John Brown was a fervent abolitionist who believed in the freedom of slaves. In 1859 he came up with a plan to seize the federal arsenal in Harpers Ferry, Virginia, to free and arm the slaves of the South. Which was a rebellion against slaveholders. On October 16, 1859, Borwn and 18 followers seized the arsenal. But soon later, he was faced with the U.S. Marines, which they had rushed from Washington D.C. to Harpers Ferry. 36 hours later, Brown was captured, he was tried, and sentence to death. He was executed on December 2, 1859, and he wrote a note to one of the jailers, saying that the only way the slavery issue would be solved in America would be through blood shed. Northerns viewed Brown as a "noble cause" and it also helped stregthen abolitionist feeling in the North. Where as the Southerns took the raid as evidence that Northerns were actively planning to murder slaverholders.

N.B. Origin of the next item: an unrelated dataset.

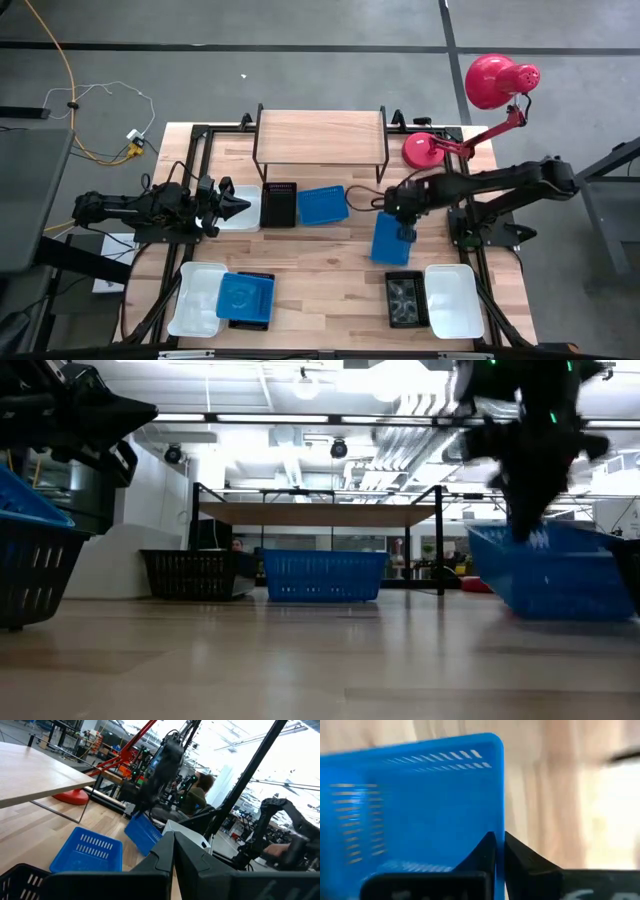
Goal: Stack baskets on shelf by color
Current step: Put the right blue bin to the right on the shelf
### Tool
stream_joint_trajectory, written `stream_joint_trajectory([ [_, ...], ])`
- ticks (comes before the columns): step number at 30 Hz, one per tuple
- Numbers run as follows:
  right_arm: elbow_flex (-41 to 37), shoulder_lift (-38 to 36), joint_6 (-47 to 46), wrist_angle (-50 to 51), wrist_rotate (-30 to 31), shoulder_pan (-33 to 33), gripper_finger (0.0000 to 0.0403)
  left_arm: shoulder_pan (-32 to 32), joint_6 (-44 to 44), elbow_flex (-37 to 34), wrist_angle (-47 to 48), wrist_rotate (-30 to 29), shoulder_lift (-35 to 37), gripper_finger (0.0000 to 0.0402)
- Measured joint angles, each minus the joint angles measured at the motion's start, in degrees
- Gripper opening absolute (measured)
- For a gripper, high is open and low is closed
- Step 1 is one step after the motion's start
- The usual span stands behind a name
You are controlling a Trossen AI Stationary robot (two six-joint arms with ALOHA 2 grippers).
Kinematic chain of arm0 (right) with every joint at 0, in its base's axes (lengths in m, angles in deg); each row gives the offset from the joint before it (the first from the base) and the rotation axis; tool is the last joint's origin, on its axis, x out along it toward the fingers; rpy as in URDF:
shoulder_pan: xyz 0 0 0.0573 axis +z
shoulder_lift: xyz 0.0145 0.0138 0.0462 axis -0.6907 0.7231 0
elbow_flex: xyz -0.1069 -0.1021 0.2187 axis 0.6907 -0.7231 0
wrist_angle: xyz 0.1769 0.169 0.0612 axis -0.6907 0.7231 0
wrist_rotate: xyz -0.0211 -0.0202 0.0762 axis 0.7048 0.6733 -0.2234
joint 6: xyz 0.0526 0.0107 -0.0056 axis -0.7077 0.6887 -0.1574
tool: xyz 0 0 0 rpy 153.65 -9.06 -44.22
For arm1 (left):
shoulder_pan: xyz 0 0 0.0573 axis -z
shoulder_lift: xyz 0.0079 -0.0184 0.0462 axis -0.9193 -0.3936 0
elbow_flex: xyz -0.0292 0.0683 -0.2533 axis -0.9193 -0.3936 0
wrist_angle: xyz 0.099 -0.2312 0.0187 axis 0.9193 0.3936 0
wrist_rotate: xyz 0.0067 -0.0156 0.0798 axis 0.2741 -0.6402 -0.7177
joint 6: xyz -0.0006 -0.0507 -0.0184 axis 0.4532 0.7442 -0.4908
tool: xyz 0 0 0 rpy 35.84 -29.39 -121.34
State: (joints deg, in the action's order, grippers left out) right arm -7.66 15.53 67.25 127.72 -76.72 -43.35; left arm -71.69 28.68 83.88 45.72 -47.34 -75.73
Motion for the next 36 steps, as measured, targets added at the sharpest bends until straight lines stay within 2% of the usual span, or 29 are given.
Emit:
stream_joint_trajectory([
  [5,14.53,-0.61,5.63,3.16,-1.31,-1.84,0.0003,0.02,0.00,-0.01,0.01,0.00,0.00,0.0000],
  [9,28.49,2.80,10.37,3.20,-0.97,-3.85,0.0002,0.01,0.00,-0.01,0.00,0.00,0.02,0.0000],
  [16,51.92,16.11,24.47,10.53,0.00,-10.73,0.0001,0.02,0.00,-0.02,0.00,0.00,0.02,0.0000],
  [22,66.77,26.81,37.14,18.89,-1.23,-18.88,0.0001,0.00,0.02,0.00,0.01,0.00,0.01,0.0000],
  [25,72.53,31.26,40.68,25.58,-1.79,-22.84,0.0000,0.01,0.00,-0.01,0.00,0.00,0.01,0.0000],
  [29,76.97,35.27,42.07,33.00,-7.09,-27.33,0.0000,0.01,0.00,-0.01,0.00,0.00,0.01,0.0000],
  [36,76.26,37.58,49.63,34.18,-6.96,-31.95,0.0000,0.01,0.00,-0.01,0.02,0.01,0.00,0.0000],
])
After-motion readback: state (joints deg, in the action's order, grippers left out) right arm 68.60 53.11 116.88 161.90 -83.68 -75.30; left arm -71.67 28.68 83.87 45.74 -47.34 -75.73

Kansas's Lecompton Constitution

The slavery issue really caused some tension in the government, especially over "bleeding Kansas" because officials couldnt agree between slavery there or no slavery. So when Kansas tried to become a state, they struggled to agree on how it would be represented. It even got to a point where fist fights would break out in the middle of sessions. Then they decided to hold a popular vote, which allowed the antislavery forces to vote down the constitution and the pro-slavery forces approved it. But President Buchanan accepted the pro-slavery vote, and asked that Kansas be entered into the Union as a slave state. The senate quickly voted to accept the Lecompton Constitution, but the House of Representatives denied it. Even Stephen Douglas didnt agree with the situation, he was a Northern leader, but he understood the compromise in order to keep the South in the Union. Government officials decided that they would allow another referendum, and if settlers rejected it, they would hold off statehood for another two years. In 1858 the settlers voted, and rejected the Lecompton Constitution, they didnt want slavery in their state, which led to Kansas becoming not becoming a state until 1861.

Dred Scott Decision

Dred Scott was an enslaved man whose Missouri slaveholder had taken him to live in the free territory before returning to Missouri. Abolitionists helped Scott sue, to end his slavery. He said that the time he spent in the free territory meant he was free. Which then led the case to the Supreme Court. So on March 6, 1857, Chief Justice Roger B. Taney was in charge of the case. He ruled against Scott, saying that since he wasnt a citizen he couldnt sue in the courts. But instead of removing the issue of slavery from government, they decide upon the Dred Scott desicion which brought sectional conflict. This pleased the Democrats, but also outraged the Republicans. Southerners told the Northerners to to obey the decision if they wanted them to remain in the Union.

Uncle Tom's Cabin

 

Written by Harriet Beecher Stowe, in 1852 changed Northern perspectives on African Americans and slavery. The book sold 300,000 the first year. Stowe presented slavery and African Americans as real people with awful circumstances. She felt she was "painting" or making it clear to Northerns that slavery was an actual horror story taking place in the United States at that time. And all the while Southerners were trying to have the book banned, because it attacked the actual portrayal of slavery. Even though the book was an outrage to the South, it eventially sold millions of copies. Even now some historians believe that this book was one of the causes of the civil war.